**Work instructions**. Give all of the listing again word for word, with images excluded.

**Recorded information**.
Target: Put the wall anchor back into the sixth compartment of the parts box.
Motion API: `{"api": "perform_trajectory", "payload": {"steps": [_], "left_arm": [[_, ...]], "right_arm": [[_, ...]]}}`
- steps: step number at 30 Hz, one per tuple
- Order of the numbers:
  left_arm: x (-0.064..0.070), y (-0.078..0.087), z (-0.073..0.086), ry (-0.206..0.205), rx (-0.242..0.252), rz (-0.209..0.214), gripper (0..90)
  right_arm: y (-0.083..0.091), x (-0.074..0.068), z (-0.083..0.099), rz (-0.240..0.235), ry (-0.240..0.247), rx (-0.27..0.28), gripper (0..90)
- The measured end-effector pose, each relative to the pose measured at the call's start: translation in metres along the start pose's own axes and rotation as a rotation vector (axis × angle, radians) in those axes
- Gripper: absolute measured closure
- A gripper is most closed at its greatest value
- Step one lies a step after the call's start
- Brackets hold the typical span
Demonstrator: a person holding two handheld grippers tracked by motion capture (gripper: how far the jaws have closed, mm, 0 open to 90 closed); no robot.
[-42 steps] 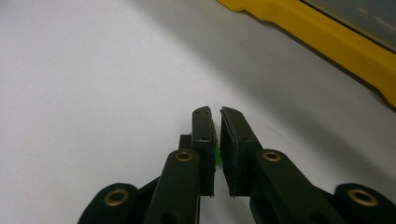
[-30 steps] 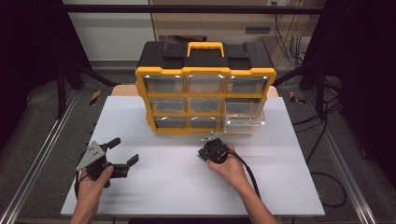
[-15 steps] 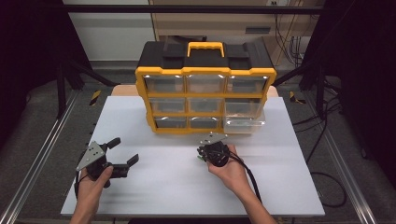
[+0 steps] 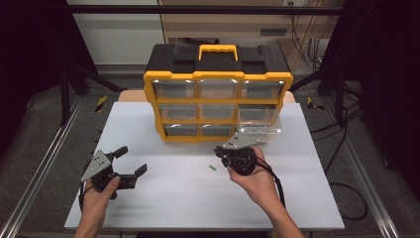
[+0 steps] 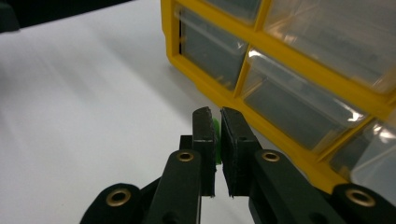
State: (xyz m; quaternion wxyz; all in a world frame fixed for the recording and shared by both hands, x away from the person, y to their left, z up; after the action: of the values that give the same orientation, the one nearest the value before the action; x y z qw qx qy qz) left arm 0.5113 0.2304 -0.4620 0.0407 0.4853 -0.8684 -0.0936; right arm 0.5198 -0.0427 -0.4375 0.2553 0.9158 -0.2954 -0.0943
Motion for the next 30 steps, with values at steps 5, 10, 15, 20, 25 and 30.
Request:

**Answer below**.
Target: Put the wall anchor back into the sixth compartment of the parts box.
Motion API: `{"api": "perform_trajectory", "payload": {"steps": [_], "left_arm": [[_, ...]], "right_arm": [[_, ...]]}}`
- steps: step number at 30 Hz, one per tuple
- Order of the numbers:
  left_arm: x (-0.064..0.070), y (-0.078..0.087), z (-0.073..0.086), ry (-0.206..0.205), rx (-0.242..0.252), rz (-0.209..0.214), gripper (0..90)
  right_arm: y (-0.083..0.091), x (-0.074..0.068), z (-0.083..0.099), rz (-0.240..0.235), ry (-0.240..0.247), rx (-0.27..0.28), gripper (0..90)
- The measured end-effector pose, each relative to the pose measured at the call's start: translation in metres along the start pose's own axes and rotation as a rotation vector (axis × angle, radians) in those axes
- Gripper: absolute measured closure
- A gripper is most closed at its greatest value
- Step one lies a step after the call's start
- Brackets hold the typical span
Demonstrator: a person holding two handheld grippers tracked by motion capture (gripper: how far the jaws have closed, mm, 0 open to 90 closed); no robot.
[-42 steps] 
[-30 steps] 
[-15 steps] 
[+0 steps] 
[+0 steps] 
State: (xyz m; quaternion wxyz; all in a world frame fixed for the recording and shared by both hands, x away from the person, y to their left, z up; after the action: of the values that give the same orientation, the one nearest the value before the action; x y z qw qx qy qz) left arm 0.5113 0.2304 -0.4620 0.0407 0.4853 -0.8684 -0.0936; right arm 0.5198 -0.0427 -0.4375 0.2553 0.9158 -0.2954 -0.0943
Motion for the next 30 steps, with values at steps 5, 10, 15, 20, 25 and 30.
Request:

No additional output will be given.